DESCRIPTION OF THE TASK:
Please retype every entry, keeping each one exactly as written.

AVAILABLE DATA:
......
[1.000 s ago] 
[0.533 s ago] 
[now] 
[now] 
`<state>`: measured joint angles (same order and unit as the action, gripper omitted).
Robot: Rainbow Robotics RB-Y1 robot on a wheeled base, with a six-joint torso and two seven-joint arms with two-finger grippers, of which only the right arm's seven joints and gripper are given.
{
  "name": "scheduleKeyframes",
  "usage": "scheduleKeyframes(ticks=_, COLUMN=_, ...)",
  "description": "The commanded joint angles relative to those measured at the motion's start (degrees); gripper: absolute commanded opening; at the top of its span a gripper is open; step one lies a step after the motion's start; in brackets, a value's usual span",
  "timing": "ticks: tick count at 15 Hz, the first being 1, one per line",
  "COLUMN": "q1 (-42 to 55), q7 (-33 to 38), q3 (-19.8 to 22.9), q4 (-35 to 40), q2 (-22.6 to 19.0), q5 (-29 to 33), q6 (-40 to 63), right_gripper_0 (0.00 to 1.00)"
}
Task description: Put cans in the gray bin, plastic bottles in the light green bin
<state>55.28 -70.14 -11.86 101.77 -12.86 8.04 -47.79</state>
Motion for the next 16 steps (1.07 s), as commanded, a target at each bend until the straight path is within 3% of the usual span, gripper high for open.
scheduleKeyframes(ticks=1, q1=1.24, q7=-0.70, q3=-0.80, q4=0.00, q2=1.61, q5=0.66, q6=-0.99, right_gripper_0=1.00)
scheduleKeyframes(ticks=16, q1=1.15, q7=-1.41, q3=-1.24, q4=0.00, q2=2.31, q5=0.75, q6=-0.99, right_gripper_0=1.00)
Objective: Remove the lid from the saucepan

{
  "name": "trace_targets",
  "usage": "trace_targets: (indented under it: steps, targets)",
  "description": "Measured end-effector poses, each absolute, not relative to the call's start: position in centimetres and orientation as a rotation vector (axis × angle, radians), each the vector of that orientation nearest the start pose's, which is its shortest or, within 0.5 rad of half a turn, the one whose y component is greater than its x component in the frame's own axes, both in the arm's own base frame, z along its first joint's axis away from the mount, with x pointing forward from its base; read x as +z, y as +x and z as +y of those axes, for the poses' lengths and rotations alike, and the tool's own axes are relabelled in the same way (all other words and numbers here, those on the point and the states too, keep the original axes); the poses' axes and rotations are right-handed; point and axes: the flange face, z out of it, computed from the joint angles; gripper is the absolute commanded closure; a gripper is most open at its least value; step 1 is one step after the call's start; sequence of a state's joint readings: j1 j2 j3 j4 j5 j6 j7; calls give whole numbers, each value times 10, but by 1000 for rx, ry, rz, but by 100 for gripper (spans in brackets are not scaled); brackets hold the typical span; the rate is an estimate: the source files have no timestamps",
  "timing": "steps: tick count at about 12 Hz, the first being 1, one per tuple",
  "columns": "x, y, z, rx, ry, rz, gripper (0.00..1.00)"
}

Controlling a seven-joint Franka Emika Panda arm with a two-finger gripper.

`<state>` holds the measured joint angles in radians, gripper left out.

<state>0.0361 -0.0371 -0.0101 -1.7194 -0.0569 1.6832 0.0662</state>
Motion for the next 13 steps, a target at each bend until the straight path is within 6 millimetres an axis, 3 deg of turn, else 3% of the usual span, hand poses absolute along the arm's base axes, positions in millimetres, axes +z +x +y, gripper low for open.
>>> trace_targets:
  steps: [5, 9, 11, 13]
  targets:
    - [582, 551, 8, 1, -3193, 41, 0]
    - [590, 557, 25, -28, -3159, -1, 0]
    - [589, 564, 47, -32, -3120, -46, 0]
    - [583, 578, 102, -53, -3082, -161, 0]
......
RESPONSE TO THIS TASK:
[1.000 s ago] 
[0.533 s ago] 
[now] 
[now] 
`<state>`: measured joint angles (same order and unit as the action, gripper omitted).
Robot: Rainbow Robotics RB-Y1 robot on a wheeled base, with a six-joint torso and two seven-joint arms with two-finger grippers, of which only the right arm's seven joints and gripper are given.
{
  "name": "scheduleKeyframes",
  "usage": "scheduleKeyframes(ticks=_, COLUMN=_, ...)",
  "description": "The commanded joint angles relative to those measured at the motion's start (degrees); gripper: absolute commanded opening; at the top of its span a gripper is open; step one lies a step after the motion's start; in brackets, a value's usual span",
  "timing": "ticks: tick count at 15 Hz, the first being 1, one per line",
  "COLUMN": "q1 (-42 to 55), q7 (-33 to 38), q3 (-19.8 to 22.9), q4 (-35 to 40), q2 (-22.6 to 19.0), q5 (-29 to 33), q6 (-40 to 63), right_gripper_0 (0.00 to 1.00)"
}
Task description: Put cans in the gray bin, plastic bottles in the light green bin
<state>55.28 -70.14 -11.86 101.77 -12.86 8.04 -47.79</state>
Motion for the next 16 steps (1.07 s), as commanded, a target at each bend until the straight path is within 3% of the usual span, gripper high for open.
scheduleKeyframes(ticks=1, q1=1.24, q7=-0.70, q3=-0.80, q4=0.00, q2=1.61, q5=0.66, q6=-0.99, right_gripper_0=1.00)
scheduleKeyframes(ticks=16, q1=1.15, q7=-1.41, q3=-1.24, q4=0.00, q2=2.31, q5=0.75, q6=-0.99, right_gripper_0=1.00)
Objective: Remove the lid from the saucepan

{
  "name": "trace_targets",
  "usage": "trace_targets: (indented under it: steps, targets)",
  "description": "Measured end-effector poses, each absolute, not relative to the call's start: position in centimetres and orientation as a rotation vector (axis × angle, radians), each the vector of that orientation nearest the start pose's, which is its shortest or, within 0.5 rad of half a turn, the one whose y component is greater than its x component in the frame's own axes, both in the arm's own base frame, z along its first joint's axis away from the mount, with x pointing forward from its base; read x as +z, y as +x and z as +y of those axes, for the poses' lengths and rotations alike, and the tool's own axes are relabelled in the same way (all other words and numbers here, those on the point and the states too, keep the original axes); the poses' axes and rotations are right-handed; point and axes: the flange face, z out of it, computed from the joint angles; gripper is the absolute commanded closure; a gripper is most open at its least value; step 1 is one step after the call's start; sequence of a state's joint readings: j1 j2 j3 j4 j5 j6 j7; calls give whole numbers, each value times 10, but by 1000 for rx, ry, rz, but by 100 for gripper (spans in brackets are not scaled); brackets hold the typical span; the rate is an estimate: the source files have no timestamps",
  "timing": "steps: tick count at about 12 Hz, the first being 1, one per tuple",
  "columns": "x, y, z, rx, ry, rz, gripper (0.00..1.00)"
}

Controlling a seven-joint Franka Emika Panda arm with a two-finger gripper.

`<state>` holds the measured joint angles in radians, gripper left out.

<state>0.0361 -0.0371 -0.0101 -1.7194 -0.0569 1.6832 0.0662</state>
Motion for the next 13 steps, a target at each bend until the straight path is within 6 millimetres an axis, 3 deg of turn, else 3% of the usual span, hand poses absolute along the arm's base axes, positions in millimetres, axes +z +x +y, gripper low for open.
>>> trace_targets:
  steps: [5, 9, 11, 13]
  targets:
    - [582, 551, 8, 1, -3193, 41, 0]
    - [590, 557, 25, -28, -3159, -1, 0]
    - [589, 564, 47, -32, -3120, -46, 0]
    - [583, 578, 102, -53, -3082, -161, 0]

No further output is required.